When I met my husband, I was in the process of divorcing my ex. My daughters were 3 and 10 1/2 months. We did a lot of kid-friendly "dates" back then. When we got engaged, my ex was a little threatened by the attention that my (soon-to-be) husband was giving to the kids. My husband, however, said that he wasn't going to ignore my girls or treat them as anything other than his own children just to spare my ex's feelings. My ex has dealt with it--in the past 3+ years, he's had to. But it does still hurt him to see the kids run to my husband.

Regarding the child-support issue, I agree with pretty much everything that's already been said. As much as your friend hates to do so, she's going to have to go back to court. That money is intended to help her meet her child's needs, and she should not, UNDER ANY CIRCUMSTANCES, have to beg for it!

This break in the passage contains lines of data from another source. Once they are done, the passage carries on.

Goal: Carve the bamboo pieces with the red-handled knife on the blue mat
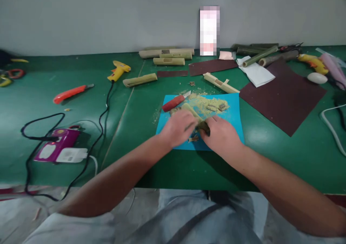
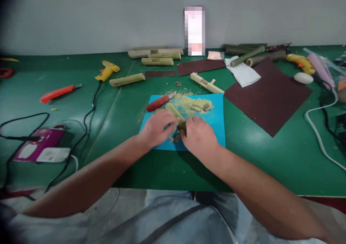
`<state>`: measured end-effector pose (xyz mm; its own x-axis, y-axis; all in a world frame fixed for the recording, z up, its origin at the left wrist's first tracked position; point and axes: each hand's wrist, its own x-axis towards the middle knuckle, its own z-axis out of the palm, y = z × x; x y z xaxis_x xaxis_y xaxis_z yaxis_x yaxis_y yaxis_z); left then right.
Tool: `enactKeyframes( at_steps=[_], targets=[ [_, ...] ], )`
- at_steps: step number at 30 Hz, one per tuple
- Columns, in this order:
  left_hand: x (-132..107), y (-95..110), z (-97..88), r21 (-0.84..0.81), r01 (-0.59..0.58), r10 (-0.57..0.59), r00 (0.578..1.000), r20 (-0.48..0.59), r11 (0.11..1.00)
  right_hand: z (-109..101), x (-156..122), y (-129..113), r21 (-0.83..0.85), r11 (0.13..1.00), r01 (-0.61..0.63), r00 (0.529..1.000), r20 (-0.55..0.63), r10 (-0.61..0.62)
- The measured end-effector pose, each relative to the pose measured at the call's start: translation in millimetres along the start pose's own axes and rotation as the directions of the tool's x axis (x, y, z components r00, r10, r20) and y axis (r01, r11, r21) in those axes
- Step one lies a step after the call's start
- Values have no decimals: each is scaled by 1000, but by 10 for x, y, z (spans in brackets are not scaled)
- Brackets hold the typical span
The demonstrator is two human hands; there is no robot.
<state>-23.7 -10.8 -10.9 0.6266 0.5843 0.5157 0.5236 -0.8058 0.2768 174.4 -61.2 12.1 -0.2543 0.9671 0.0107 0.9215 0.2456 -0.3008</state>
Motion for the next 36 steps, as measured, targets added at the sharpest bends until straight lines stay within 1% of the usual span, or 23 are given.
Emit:
enactKeyframes(
  at_steps=[1,2,3,4,6,7,10,14,17,19,21,23,24,25,28,29,32,33,34,36],
  targets=[
    [-2,13,9,-14,-43,44,998,50,999,6,-4,0,-3,1000,9,1000,3,-9],
    [-3,11,14,-19,-53,55,996,74,998,11,-8,0,-4,1000,14,1000,6,-14],
    [-3,-11,15,-12,-29,29,998,64,1000,15,-13,2,-7,1000,14,1000,6,-14],
    [-1,-52,11,2,21,-22,999,27,1000,18,-18,4,-11,1000,13,1000,0,-13],
    [5,-166,-6,27,136,-135,989,-53,990,17,-30,9,-25,1000,18,1000,-13,-18],
    [8,-223,-16,31,173,-170,983,-76,984,13,-35,12,-32,999,24,1000,-14,-25],
    [8,-335,-30,30,205,-202,976,-78,978,-14,-45,24,-28,999,35,999,6,-35],
    [6,-377,-30,59,209,-204,975,-88,976,-62,-27,46,-3,1000,-4,1000,14,4],
    [19,-326,-21,50,203,-196,973,-124,978,-74,3,62,22,999,-46,998,33,45],
    [26,-207,-1,24,174,-170,980,-103,985,-67,17,69,36,997,-68,997,51,66],
    [27,-44,25,-7,91,-91,996,-10,996,-57,22,71,32,997,-71,995,67,68],
    [24,91,45,-47,-10,14,995,94,999,-54,19,68,13,998,-63,995,74,62],
    [24,127,49,-56,-40,46,992,115,998,-57,16,64,5,998,-61,995,76,60],
    [25,140,47,-53,-41,46,993,107,998,-62,14,60,1,998,-59,995,75,59],
    [35,88,30,-12,41,-41,999,6,999,-81,9,46,0,998,-62,995,81,61],
    [37,66,27,-14,47,-47,999,-2,999,-84,9,43,-3,998,-61,995,82,61],
    [45,51,39,-95,-27,36,995,96,995,-77,12,41,-12,998,-56,995,83,57],
    [49,58,47,-115,-30,43,993,108,993,-70,13,43,-10,998,-55,995,79,55],
    [54,68,55,-123,-12,24,996,91,992,-63,16,46,-5,998,-56,996,74,56],
    [68,92,66,-112,29,-26,999,24,993,-46,21,56,6,998,-58,996,69,57]
  ],
)
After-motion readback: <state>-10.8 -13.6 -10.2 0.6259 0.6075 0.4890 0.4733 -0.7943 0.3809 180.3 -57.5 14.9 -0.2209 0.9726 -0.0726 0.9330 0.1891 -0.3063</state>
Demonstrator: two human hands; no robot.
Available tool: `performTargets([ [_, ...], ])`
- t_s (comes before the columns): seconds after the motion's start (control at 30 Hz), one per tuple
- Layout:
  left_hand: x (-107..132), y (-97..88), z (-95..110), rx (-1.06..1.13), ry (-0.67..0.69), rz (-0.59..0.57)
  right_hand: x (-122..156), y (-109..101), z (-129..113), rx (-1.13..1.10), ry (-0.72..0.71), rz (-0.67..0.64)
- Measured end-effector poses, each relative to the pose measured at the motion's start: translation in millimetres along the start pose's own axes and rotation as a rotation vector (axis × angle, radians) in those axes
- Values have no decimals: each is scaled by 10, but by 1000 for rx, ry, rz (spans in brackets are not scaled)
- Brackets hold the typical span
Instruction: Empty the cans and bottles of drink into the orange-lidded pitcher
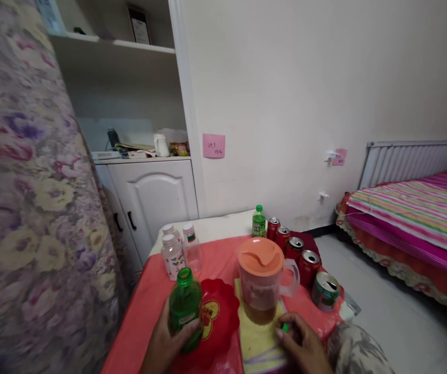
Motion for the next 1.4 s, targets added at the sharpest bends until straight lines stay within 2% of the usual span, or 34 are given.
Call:
performTargets([
  [0.1,-25,12,4,81,-36,42,-141,-257,162,41,2,102],
  [0.17,-47,28,-1,137,-51,44,-217,-337,187,140,-20,152],
  [0.3,-72,43,-40,227,-103,42,-307,-353,195,363,-67,186],
  [0.4,-68,35,-69,229,-93,-8,-334,-356,250,442,-131,194],
  [0.57,-64,43,-80,192,-62,-44,-330,-408,337,452,-186,220],
  [0.83,-90,100,-99,183,-46,-49,-252,-454,282,360,-227,236],
  [0.93,-89,100,-107,180,-37,-24,-210,-451,140,254,-159,240],
  [1.03,-92,100,-111,178,-24,-18,-193,-409,-169,140,-102,238],
  [1.2,-86,102,-121,192,-8,-13,-342,-273,-684,-45,-177,283],
  [1.3,-68,100,-114,212,-35,-23,-513,-170,-794,-121,-198,229],
  [1.4,-53,96,-89,223,-33,-30,-669,-91,-778,-182,-185,149],
])
Point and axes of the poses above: each hand's wrist, its own x-axis away from the middle knuckle, its own y-axis out of the palm, z = x × y, the point moved 1 cm from there along -x, towards the middle knuckle, and after that the axes turned 9 degrees about -x, right-handed, at the moved point
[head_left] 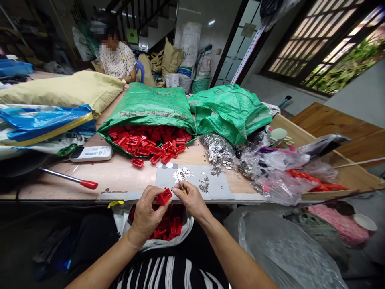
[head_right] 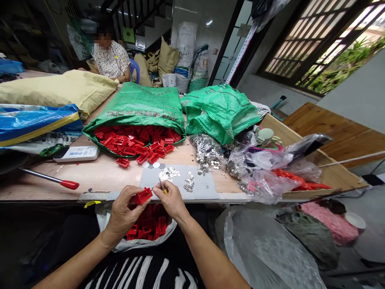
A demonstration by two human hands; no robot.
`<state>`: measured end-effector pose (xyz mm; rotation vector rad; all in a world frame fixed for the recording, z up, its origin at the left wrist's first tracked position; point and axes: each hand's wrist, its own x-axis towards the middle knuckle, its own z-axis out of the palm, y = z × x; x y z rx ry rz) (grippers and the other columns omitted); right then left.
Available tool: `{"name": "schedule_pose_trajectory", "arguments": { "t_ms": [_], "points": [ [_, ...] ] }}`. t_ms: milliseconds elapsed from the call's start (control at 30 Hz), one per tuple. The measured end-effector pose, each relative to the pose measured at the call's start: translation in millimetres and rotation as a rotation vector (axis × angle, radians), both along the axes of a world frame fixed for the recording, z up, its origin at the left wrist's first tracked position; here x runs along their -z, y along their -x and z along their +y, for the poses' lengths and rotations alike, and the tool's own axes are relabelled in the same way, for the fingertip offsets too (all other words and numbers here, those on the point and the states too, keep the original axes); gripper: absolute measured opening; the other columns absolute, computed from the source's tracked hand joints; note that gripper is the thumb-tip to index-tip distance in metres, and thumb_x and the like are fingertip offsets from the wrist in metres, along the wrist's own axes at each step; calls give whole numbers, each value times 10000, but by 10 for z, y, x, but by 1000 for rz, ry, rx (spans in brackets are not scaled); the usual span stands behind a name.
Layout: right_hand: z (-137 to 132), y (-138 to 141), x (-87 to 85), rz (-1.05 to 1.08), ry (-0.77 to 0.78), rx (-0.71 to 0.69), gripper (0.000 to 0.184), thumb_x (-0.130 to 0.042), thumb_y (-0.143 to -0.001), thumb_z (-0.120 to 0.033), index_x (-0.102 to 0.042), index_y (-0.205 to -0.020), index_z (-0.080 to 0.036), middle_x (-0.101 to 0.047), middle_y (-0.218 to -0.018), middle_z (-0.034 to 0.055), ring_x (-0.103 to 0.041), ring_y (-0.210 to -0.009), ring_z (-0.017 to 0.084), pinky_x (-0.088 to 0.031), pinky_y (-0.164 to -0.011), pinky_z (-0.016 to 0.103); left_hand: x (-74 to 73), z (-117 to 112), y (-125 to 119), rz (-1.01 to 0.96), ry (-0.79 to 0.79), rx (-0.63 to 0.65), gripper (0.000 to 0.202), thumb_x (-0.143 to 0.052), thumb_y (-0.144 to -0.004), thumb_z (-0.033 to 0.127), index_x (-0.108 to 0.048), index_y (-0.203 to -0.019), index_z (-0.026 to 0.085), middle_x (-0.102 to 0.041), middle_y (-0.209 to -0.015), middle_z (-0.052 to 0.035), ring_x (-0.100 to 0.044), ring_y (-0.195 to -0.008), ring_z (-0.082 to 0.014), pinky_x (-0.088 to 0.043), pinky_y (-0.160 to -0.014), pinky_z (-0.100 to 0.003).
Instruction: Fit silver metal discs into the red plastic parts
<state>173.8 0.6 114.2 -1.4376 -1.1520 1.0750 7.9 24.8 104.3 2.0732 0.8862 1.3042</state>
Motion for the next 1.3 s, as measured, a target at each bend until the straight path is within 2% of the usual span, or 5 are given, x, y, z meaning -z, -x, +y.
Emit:
{"name": "schedule_pose_trajectory", "arguments": {
  "t_ms": [467, 733, 967, 1133, 1300],
  "points": [
    [-36, 240, 70, 22, 15, 91, 260, -590, -770, -398, -445, -692, -196, -460, -630, -52, -416, -575, 99, -364, -555, 233, 71, -6, -4, 59, -59, 14, 298, -613, -779, 62, -580, -1039, 203, -568, -927, -40, -581, -877, -169, -512, -786, -301],
    [-55, 287, 124, 138, -11, 146, 301, -594, -785, -447, -424, -727, -205, -415, -611, -71, -351, -522, 82, -314, -494, 216, 33, -7, -24, 15, -20, -23, 252, -649, -777, 105, -565, -996, 197, -575, -876, -20, -578, -814, -152, -502, -718, -272],
    [-41, 257, 105, 249, 77, 70, 322, -639, -756, -436, -420, -719, -203, -413, -565, -86, -300, -459, 58, -246, -444, 200, 53, -13, -23, 9, -2, -1, 239, -642, -784, 112, -573, -995, 201, -584, -884, -25, -587, -837, -159, -504, -743, -284],
    [-33, 196, 47, 361, 194, -18, 364, -660, -747, -473, -410, -758, -208, -388, -531, -102, -250, -423, 46, -187, -422, 190, 106, -19, 4, -22, 165, 10, 195, -635, -803, 193, -579, -990, 202, -596, -914, -39, -605, -842, -174, -524, -732, -301],
    [-32, 15, 50, 131, 138, -53, 297, -489, -867, -504, -530, -889, -211, -476, -735, -37, -333, -472, 60, -266, -445, 205, 131, 28, 34, -24, 257, 16, 203, -626, -814, 239, -576, -1009, 210, -590, -978, -54, -609, -902, -183, -534, -754, -312]
  ]
}}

Enforcement of child-support orders tends to vary from state to state and from county to county. The money can (and SHOULD) be taken from his check automatically and sent to her via check, direct deposit, or (in some states) an ATM-type card; he'll be required by law to notify the proper authorities if he changes jobs. The support order will likely come under review every couple of years or so; the amount that he pays will be adjusted accordingly. Failing to pay (or get the money to her in a timely manner) can result in his being found to be in contempt of court. In some states, he can lose his driver's license/face jail time.

Good luck to both of you. :rose:
 
erika said:
if she's smart, she'll realize how different you are and well you're treating her.
while i normally agree w/ what erika says, on this, i must respectfully disagree. i've known women who think so little of themselves and fear the future so much that they cannot imagine that their lives could improve by removing people from them.

niceguy, i salute you.

ed
 
She needs all the support and loving friends she can get. And she needs to go after this jerk right away. My only caution is, becareful, because sometimes even though they are not getting along, sometimes a third party interfering will backfire and they will join forces against you just to upset you......this is most likely not the case, but just have your eyes wide open! Good luck :rose:
 
You sound like such a great guy, the only advise i have is that you should listen to her, assure her you'll be there for her when she decides to leave this scum bag. I know she doesn't want to leave her kid fatherless, I never had a dad, and i think i'm better off, i would rather have no father than a huge disappoinment for a father.
 
Thank you all for the advice (And the compliments;) )

There is nothing really new to tell on this story, neither between her and I or her and her ex, so I suppose in this case, no news is good news.

I did talk to her some about having the courts make him pay -them-, and they give her the money, but they don't do that here in VA anymore. Yes, they can deduct it from his paychecks, but only if he's getting them. Apparently he has enough "connections" that he can get a job under the table if he has to, something he would do (and has done). I understand she can get him in serious trouble for this, but I am not sure if she is willing or able to go through all of that right now. I guess, for the moment, this is a "wait and see" situation.

I don't want to push the issue with her and have her see me as trying to interfere with her life, even though I only mean the best for her.